А море все роптало и вздыхало, и молочно-бирюзовая грудь его тихонько вздрагивала под горячими солнечными лучами.
Под ложечкой у Миколы снова засосало, и эта старая голодная боль заставила его опомниться. «Эх, закусить бы!» Он посмотрел на море, на зелень у бульвара и потом на себя. Вид у него был неказистый: сбитые, пропыленные насквозь лапти, грязные онучи, заплатанная холщовая рубаха и такие же штаны. И страшно было видеть эту мрачную фигуру с мешком за плечами, ни к селу ни к городу торчащую среди нарядного бульвара, на фоне вечно-прекрасного моря и празднично-голубых небес. А его уже заприметил городовой и с строгим лицом, с строгими усами, с строго нахмуренными бровями грозно надвигался на него.
— Ты чего сюда залез? А? — внушительно произнес он, останавливаясь перед Миколой. — Здесь не полагается! Слышь ты?
Микола виновато улыбнулся.
— Да ведь кабы знамо было… — начал он. — А то, вишь ты, я впервой… — Ну и того… заблудился кабыть.
— Ну и поворачивай оглобли. Шляются тут… черти оголтелые!

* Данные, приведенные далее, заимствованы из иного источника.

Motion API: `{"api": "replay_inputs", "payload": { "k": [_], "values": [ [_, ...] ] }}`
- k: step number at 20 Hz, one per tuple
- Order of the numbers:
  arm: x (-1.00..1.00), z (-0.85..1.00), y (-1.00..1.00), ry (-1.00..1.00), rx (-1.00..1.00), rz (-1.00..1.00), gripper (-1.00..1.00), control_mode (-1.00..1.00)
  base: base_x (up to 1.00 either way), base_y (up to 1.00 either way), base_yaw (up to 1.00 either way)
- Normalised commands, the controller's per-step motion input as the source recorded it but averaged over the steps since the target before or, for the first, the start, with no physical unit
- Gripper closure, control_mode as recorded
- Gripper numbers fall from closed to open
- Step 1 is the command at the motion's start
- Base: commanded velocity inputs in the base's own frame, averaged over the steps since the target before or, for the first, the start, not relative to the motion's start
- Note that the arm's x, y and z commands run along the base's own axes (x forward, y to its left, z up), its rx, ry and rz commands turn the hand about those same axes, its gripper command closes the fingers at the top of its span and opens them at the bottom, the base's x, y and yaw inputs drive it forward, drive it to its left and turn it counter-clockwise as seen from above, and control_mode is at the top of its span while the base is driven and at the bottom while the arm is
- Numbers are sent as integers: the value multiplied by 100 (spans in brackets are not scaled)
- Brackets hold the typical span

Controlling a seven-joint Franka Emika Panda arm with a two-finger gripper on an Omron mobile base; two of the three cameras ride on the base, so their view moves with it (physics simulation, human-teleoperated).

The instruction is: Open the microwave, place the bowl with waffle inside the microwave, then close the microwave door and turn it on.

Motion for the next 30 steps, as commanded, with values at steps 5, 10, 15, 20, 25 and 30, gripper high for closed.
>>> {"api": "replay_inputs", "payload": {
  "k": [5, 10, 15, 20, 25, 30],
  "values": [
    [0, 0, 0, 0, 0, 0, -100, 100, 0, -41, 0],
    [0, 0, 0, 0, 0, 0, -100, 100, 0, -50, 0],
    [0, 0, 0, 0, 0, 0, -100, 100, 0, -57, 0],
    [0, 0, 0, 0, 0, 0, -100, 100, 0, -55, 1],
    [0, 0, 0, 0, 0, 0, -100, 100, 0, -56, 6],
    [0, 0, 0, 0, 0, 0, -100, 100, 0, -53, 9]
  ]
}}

Микола вышел на пристань — и сразу точно в муравейник ввалился. У пристани разгружалась паровая шхуна, пришедшая из-за границы. На палубе безостановочно работал паровой кран; колеса оглушительно гремели, и длинная цепь (шкентель), лязгая и содрогаясь от натуги, точно змея, то вылезая из трюма с огромными тюками на гаке (крюк), то снова с рычанием уползая обратно под однообразные крики разгрузчиков: «Вира! Майна! Вира! Майна».[1] По двойным сходням вереницей тянулись носильщики, — одни вниз, другие вверх; у каждого на спине был так называемый «куртан» — утолщавшаяся книзу подушка для переноски тяжестей — и, согнувшись под куртаном в три погибели, опустив руки к земле, с хмурыми от напряжения лицами, они осторожно передвигали трясущиеся ноги, а освободившись от ноши, тяжко вздыхали и ругались между собой. Гортанная турецкая речь сливалась с картавым говором грузин; иногда в эту разноголосицу врезывалась непечатная российская ругань; а надо всем этим хаосом звуков властно грохотала лебедка и слышалось сдавленное, сердитое шипение «донки».[2] Микола совсем растерялся и не знал куда ему деться с своим мешком и своей неуклюжей фигурой, всем мешавшей и всем попадавшейся на дороге. Вот прямо на него прет здоровенный турок в красной, полинявшей феске с оторванной кистью, в дырявых, порыжелых шароварах, до того узких у колена, что, того и гляди, лопнут по всем швам. Он широко открыл рот, как умирающая рыба, тяжко дышит и злобно косит черным глазом на Миколу. А вот статный аджарец в черном башлыке, обмотанном, наподобие чалмы, вокруг бритой головы; куртан немного сдвинулся у него на сторону, и оттого ему неловко нести свою ношу; красивое лицо его искажено мучительной судорогой, и по лбу струится пот. За аджарцем, легко и свободно ступая мягкими чувяками, идет тощий грузин в белой войлочной шляпе, а сзади бегут зоркие армяне в своих низеньких шапочках, в синих куртках, и только длинные носы их смешно торчат из-под тюков, нагроможденных на их выносливые спины. Настоящие муравьи, когда разворошат их гнездо и они засуетятся, торопясь попрятать в землю свои драгоценные яйца! И всех их, этих турок, армян, грузин, аджарцев, братски соединил здесь один властитель мира — Голод, и, корчась от страшного напряжения, обливаясь потом, они ползали и пресмыкались по земле, подбирая жалкие крохи хлеба, которые снисходительно бросал им другой царь — Капитал.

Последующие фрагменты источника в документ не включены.